Consisting of toner particles containing a binder resin and a crystalline ester compound,
The binder resin contains a styrene-acrylic resin containing a structural unit derived from an acrylate ester monomer represented by any one of the following general formulas (1) to (3). A toner for developing an electrostatic charge image.

[In General Formula (1), R ¹ represents a hydrogen atom or a methyl group, X ¹ represents a single bond or —C (═O) —, R ² represents a hydrogen atom, an alkyl group having 1 to 16 carbon atoms, or A C6-C15 aryl group is shown, R < ³ > shows a C1-C8 alkylene group which may contain -O- or -C (= O)-. m represents an integer of 2 to 12, and n represents an integer of 2 to 20. ]

[In General Formula (2), R ⁴ represents a hydrogen atom or a methyl group, X ² represents a single bond or —C (═O) —, R ⁵ represents a hydrogen atom, an alkyl group having 1 to 16 carbon atoms, or an aryl group having 6 to 15 carbon atoms, R ⁶ is, -O- or -C (= O) - represents an alkylene group having 1 to 8 carbon atoms be contained. p shows the integer of 2-20. ]
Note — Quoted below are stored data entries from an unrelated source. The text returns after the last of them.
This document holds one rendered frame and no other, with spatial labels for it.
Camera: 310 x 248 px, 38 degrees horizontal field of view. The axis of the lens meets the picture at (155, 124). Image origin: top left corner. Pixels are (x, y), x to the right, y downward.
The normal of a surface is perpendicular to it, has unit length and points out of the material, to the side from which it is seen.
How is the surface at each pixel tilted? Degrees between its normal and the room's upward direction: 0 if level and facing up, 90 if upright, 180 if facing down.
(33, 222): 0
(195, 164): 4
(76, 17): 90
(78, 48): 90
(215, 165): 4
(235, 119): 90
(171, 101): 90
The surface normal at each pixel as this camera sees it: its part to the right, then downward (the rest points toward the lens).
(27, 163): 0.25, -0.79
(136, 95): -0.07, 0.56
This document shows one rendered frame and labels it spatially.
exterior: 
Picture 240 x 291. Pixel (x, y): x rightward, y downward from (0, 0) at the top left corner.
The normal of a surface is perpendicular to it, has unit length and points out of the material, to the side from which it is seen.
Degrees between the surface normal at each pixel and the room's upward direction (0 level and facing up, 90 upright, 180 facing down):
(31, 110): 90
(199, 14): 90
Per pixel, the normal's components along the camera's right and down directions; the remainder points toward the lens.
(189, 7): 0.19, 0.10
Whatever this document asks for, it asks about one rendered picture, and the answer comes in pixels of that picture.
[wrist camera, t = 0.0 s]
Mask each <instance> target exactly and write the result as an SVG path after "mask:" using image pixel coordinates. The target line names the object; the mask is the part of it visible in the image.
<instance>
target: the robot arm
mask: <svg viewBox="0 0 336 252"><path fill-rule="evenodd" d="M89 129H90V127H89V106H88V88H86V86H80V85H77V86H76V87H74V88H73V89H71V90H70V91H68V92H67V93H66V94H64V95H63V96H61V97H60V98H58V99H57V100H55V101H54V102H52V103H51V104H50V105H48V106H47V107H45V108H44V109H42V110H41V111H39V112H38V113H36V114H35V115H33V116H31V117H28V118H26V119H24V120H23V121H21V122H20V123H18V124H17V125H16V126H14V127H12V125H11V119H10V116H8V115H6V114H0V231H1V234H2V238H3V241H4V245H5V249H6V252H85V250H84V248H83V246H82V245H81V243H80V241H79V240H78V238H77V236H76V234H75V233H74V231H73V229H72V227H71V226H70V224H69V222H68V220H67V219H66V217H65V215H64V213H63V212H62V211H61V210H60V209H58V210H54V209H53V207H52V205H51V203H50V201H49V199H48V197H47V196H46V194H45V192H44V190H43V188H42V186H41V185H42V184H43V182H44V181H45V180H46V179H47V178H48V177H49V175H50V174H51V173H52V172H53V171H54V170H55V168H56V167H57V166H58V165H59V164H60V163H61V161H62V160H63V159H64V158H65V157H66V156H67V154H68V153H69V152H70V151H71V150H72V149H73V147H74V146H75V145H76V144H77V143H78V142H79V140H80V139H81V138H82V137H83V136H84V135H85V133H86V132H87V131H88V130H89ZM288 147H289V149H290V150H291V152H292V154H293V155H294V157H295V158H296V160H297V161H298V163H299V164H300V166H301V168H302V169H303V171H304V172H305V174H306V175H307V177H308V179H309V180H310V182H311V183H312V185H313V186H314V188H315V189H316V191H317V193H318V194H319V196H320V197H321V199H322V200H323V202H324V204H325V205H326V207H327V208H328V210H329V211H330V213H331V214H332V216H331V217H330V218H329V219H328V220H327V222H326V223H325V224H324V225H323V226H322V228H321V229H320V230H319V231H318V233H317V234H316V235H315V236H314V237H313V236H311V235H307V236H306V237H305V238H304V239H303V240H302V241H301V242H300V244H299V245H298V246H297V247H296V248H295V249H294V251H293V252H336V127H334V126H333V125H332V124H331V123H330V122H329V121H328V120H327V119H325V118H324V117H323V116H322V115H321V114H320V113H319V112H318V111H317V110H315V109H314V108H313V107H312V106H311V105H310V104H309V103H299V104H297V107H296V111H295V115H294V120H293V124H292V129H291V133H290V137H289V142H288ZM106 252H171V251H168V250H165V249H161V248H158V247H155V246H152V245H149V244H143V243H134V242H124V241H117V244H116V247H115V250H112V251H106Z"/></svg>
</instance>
[In General Formula (3), R ⁷ represents a hydrogen atom or a methyl group, R ⁸ represents a hydrogen atom, an alkyl group having 1 to 16 carbon atoms or an aryl group having 6 to 15 carbon atoms, and R ⁹ represents a single atom. An alkylene group having 1 to 8 carbon atoms which may contain a bond or —O— or —C (═O) — is shown. s shows the integer of 2-12, t shows the integer of 2-20. ]   The ratio of the acrylate monomer represented by any one of the general formula (1) to the general formula (3) in all monomers used for forming the styrene-acrylic resin is 2 to 12. The toner for developing an electrostatic charge image according to claim 1, wherein the toner is a mass%. 2. The electrostatic image developing toner according to claim 1, wherein in the general formula (1) to the general formula (3), R ¹ , R ^4, and R ⁷ are each a methyl group. 2. The electrostatic image developing toner according to claim 1, wherein in the general formula (1) to the general formula (2), X ¹ and X ² are each —C (═O) —. . ^2. The electrostatic image developing toner according to claim 1, wherein in the general formula (1) to the general formula (3), R ² , R ^5, and R ⁸ are each a methyl group. 2. The electrostatic image developing toner according to claim 1, wherein R ³ and R ^{6 in the} general formula (1) to the general formula (2) are each an ethylene group. The electrostatic image developing toner according to claim 1, wherein R ⁹ in the general formula (3) is a single bond.   2. The electrostatic image developing toner according to claim 1, wherein m and s in the general formula (1) and the general formula (3) are integers of 4 to 6, respectively.   2. The electrostatic image developing toner according to claim 1, wherein, in the general formula (1) to the general formula (3), n, p, and t are integers of 5 to 10, respectively.   2. The electrostatic image developing toner according to claim 1, wherein a content ratio of the crystalline ester compound in the toner particles is 1 to 30% by mass.   The electrostatic image developing toner according to claim 1, wherein the crystalline ester compound is a compound having two or more ester bonds.   12. The electrostatic image developing toner according to claim 11, wherein the crystalline ester compound is a crystalline polyester resin having four or more ester bonds. When the solubility parameter value of the crystalline ester compound is SP (E) and the solubility parameter value of the acrylate ester monomer is SP (M),
13. The electrostatic image developing toner according to claim 1, wherein SP (E) ≦ SP (M) is satisfied.   14. The electrostatic image developing toner according to claim 1, wherein the toner particles contain a wax having a composition different from that of the crystalline ester compound. When the solubility parameter value of the crystalline ester compound is SP (E) and the solubility parameter value of the wax is SP (W),
The toner for developing an electrostatic charge image according to claim 14, wherein SP (W) <SP (E) is satisfied.